- **GOAL OF THE EXERCISE**: Please reproduce each line of the data below exactly as shown.

- **DATASET EXTRACT**:
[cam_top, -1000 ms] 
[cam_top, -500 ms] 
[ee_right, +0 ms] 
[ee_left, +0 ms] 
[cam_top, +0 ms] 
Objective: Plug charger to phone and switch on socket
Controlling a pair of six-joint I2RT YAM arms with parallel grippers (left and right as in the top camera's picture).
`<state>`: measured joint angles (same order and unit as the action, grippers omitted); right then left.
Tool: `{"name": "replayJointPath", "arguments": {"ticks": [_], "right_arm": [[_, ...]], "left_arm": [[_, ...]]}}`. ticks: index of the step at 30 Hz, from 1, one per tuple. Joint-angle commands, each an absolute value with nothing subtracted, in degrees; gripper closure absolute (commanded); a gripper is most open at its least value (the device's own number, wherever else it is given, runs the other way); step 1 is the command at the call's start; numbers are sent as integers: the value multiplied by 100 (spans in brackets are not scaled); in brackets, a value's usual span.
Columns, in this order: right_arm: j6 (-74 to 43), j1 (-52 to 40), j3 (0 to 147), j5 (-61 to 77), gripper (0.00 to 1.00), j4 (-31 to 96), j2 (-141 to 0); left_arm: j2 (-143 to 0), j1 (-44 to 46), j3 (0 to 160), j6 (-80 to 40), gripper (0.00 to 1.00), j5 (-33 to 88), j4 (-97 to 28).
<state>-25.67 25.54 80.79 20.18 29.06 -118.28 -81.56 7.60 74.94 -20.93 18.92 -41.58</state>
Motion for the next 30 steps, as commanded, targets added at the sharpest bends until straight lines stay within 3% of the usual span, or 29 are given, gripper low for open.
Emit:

- **OUTPUT BELOW**:
[cam_top, -1000 ms] 
[cam_top, -500 ms] 
[ee_right, +0 ms] 
[ee_left, +0 ms] 
[cam_top, +0 ms] 
Objective: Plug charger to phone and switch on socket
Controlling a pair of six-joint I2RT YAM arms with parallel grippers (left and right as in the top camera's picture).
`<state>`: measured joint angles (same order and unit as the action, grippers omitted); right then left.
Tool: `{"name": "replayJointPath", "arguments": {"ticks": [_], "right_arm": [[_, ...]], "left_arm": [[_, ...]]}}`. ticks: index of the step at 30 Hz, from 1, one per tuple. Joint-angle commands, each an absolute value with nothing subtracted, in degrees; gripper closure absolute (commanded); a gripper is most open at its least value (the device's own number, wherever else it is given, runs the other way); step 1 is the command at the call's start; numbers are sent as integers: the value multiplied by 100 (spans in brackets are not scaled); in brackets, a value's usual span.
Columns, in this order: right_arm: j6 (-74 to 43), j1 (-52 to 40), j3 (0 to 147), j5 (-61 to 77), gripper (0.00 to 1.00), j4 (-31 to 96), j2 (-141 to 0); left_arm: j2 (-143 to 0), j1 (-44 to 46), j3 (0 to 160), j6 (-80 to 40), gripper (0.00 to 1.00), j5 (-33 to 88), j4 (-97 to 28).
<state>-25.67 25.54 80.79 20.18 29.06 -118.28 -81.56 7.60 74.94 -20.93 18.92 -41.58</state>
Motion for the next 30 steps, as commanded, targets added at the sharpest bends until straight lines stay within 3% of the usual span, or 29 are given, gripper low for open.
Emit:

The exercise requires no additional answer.